Obama's Democratic Party?
By Ronald Walters
May 21, 2008
Most important, the Jackson campaigns for president in 1984 and 1988, helped change the party's delegate selection rules, without which Obama could not have won so many delegates. Also, Jackson's themes of hope and change run through Obama's campaign and have connected not only with blacks but whites in a time of significant need and despair. By the 1988 election, Jackson had won seven million votes (600,000 of them from whites) and arrived at the 1988 Convention with over 1,200 delegates.
With this performance he became leader of the progressive wing of the Democratic party and helped Ron Brown to become the first Black Democratic party Chair.
Ronald Reagan had helped to successfully create the notion that the Democratic party was the party of Blacks and this inference led many whites into the Republican party. Therefore, when Bill Clinton seized control of the Democratic party as its nominee in 1992, his campaign initiated the kind of the racial politics we see now, by executing a black mentally challenged convict Ricky Ray Rector and criticizing rap singer Sister Souljah at Rev. Jackson's convention in January of that year.
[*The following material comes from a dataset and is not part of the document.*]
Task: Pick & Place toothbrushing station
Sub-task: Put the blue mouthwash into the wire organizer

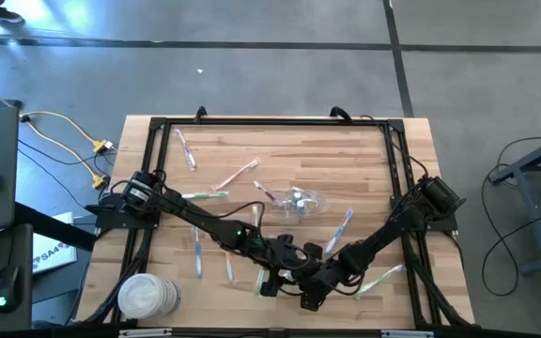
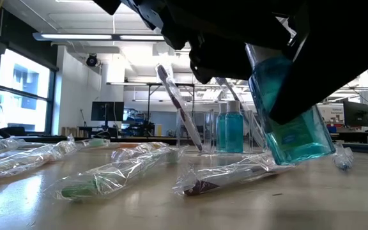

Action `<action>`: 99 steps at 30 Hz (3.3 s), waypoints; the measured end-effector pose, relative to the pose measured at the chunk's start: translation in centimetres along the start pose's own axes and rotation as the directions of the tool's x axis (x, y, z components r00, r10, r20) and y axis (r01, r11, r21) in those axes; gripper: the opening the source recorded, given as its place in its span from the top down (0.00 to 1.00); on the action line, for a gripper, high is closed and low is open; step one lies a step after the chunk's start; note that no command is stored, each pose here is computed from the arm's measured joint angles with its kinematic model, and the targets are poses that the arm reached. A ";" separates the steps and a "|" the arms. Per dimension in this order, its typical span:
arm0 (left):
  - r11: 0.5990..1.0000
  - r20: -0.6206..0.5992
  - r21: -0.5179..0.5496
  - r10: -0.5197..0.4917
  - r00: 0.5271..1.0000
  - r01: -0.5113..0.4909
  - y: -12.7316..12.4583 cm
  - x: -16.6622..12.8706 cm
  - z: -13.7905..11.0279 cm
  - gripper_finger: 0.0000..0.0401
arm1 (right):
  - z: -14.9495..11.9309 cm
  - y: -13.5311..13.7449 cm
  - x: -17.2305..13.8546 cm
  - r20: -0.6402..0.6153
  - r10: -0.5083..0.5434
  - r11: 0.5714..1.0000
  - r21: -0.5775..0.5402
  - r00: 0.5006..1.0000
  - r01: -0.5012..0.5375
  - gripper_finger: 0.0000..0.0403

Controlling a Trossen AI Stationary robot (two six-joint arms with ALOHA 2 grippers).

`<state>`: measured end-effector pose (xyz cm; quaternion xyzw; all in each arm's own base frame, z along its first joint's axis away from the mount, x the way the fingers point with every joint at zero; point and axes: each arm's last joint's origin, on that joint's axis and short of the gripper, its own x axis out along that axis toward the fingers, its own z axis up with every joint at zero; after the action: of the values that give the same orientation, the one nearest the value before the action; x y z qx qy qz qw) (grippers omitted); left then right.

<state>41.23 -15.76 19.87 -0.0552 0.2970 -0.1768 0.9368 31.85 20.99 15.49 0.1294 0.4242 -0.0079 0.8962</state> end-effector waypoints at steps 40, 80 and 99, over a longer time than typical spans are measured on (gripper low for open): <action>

The point was to telegraph to the Reagan Democrats that they could come back home, that blacks should not be perceived any longer as leading the party.
In office, instead of fighting to continue the Roosevelt, Lyndon Johnson legacy of the party, Bill Clinton created a "third way" between that legacy and the Conservative, Newt Gingrich ideology. Inside the party they also created the Democratic Leadership Council, headed now by Black former Rep. Harold Ford, Jr. He was on "Meet the Press" (5/18/08) discussing the special election Democratic victory in a Mississippi House district that George Bush had won by 25 percemt in 2004 and said that in places like that, "You can't run a liberal campaign. It was a conservative Democrat, moderate Democrat approach. That approach is on the ascendancy in the party. If Barack Obama adopts that approach, he will enjoy more success in many places around the country and might be able to expand a map to the extent his team is suggesting."
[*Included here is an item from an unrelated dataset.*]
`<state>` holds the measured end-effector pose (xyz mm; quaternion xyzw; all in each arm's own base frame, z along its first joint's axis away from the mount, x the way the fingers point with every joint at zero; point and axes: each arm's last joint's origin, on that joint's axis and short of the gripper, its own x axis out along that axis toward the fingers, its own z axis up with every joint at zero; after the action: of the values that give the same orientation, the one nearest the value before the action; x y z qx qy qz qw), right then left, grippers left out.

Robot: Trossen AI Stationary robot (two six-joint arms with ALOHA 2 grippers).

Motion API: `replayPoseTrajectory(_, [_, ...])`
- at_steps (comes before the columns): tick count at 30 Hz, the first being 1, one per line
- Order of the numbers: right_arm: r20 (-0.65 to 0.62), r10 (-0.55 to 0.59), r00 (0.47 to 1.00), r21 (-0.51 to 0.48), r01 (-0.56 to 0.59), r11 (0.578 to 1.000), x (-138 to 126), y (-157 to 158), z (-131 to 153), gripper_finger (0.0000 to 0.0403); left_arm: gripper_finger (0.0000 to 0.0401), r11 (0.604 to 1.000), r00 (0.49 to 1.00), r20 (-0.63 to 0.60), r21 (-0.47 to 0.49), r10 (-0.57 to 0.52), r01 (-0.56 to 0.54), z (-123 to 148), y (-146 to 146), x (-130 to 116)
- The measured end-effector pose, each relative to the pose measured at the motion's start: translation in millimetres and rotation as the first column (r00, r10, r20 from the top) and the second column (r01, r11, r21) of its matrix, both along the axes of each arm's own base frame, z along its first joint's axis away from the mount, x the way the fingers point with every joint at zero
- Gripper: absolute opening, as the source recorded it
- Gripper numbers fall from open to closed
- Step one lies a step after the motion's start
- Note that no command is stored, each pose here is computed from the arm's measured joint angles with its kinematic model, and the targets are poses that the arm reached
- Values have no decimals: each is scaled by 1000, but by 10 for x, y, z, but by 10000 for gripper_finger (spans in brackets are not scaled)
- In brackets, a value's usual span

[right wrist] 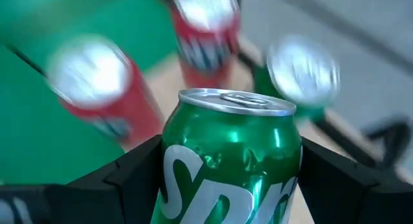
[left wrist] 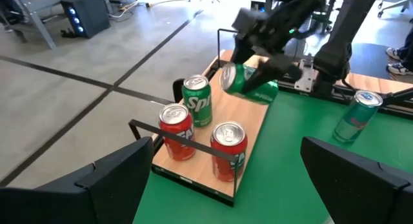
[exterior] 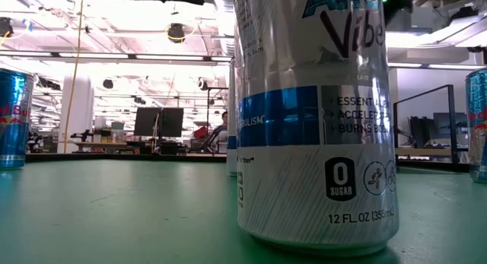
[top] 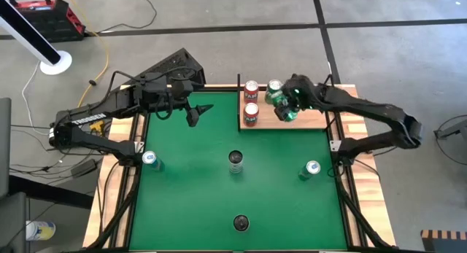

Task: Place canned beverage on shelf
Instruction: Put the green soda can on the shelf aligned with the other green soda can

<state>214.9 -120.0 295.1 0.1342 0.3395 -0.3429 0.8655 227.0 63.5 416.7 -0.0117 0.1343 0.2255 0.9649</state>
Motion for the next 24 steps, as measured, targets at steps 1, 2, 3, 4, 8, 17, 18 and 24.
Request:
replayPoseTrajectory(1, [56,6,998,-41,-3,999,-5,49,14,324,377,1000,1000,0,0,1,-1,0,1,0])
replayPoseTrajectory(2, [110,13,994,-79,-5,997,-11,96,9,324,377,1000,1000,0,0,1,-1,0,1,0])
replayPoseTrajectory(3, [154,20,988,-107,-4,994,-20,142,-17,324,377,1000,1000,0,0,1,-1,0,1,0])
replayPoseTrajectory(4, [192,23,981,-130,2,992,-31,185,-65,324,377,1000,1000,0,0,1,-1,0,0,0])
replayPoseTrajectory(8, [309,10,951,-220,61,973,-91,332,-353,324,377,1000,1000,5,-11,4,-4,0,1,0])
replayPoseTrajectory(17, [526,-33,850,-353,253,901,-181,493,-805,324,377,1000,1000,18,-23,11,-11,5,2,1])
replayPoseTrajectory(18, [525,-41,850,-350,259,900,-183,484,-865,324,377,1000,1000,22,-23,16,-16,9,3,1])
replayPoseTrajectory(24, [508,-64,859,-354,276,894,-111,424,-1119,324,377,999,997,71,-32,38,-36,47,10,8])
If this approach is really on the ascendancy in the party, it raises a question about what the control of the Democratic party apparatus by Barack Obama will mean and specifically will black interests be sacrificed again for Democrats to win the White House. In the 2006 election, "Blue Dog" Democrats (of which Ford was a member) increased their numbers to equal that of the Congressional Black Caucus. If the Reagan Democrats do come home and their numbers in Congress increase, will Obama feel obliged to follow their lead?
So, it seems that when Obama captures control of the party at the August Convention, Black leaders will have to be diligent about what happens to both the party and the issues as he moves toward the White House.
Ron Walters is the Distinguished Leadership Scholar, Director of the African American Leadership Center and Professor of Government and Politics at the University of Maryland.